• _How to complete this task_
Please report, as a single number with no other text, how many lines of the listing contain "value".

• _Recorded information_
%%
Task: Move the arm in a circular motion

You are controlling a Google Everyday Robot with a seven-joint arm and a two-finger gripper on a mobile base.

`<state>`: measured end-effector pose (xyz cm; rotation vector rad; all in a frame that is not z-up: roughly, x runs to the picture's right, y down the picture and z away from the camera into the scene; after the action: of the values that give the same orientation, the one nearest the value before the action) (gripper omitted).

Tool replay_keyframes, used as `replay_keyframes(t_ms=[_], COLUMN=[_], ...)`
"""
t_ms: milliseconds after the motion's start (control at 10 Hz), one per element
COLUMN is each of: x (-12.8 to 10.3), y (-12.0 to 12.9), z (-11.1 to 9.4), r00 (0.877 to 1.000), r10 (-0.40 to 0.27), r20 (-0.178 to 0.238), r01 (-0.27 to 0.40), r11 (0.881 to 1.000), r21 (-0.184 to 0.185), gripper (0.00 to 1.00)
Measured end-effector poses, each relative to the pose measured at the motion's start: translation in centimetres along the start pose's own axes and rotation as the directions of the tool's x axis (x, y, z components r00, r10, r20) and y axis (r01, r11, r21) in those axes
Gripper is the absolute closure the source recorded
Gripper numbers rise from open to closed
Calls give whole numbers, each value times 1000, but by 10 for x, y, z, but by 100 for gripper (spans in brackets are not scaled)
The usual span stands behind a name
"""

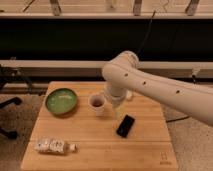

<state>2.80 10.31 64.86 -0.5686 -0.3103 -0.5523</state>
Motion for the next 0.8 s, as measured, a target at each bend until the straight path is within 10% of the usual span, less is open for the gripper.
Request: replay_keyframes(t_ms=[300, 800], x=[-16, 44], y=[48, 111], z=[-14, -28], r00=[1000, 997], r10=[-12, 71], r20=[9, -31], r01=[13, -72], r11=[1000, 996], r21=[-17, -52], gripper=[20, 20])
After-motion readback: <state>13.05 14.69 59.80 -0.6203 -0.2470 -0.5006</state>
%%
• _Problem solution_
2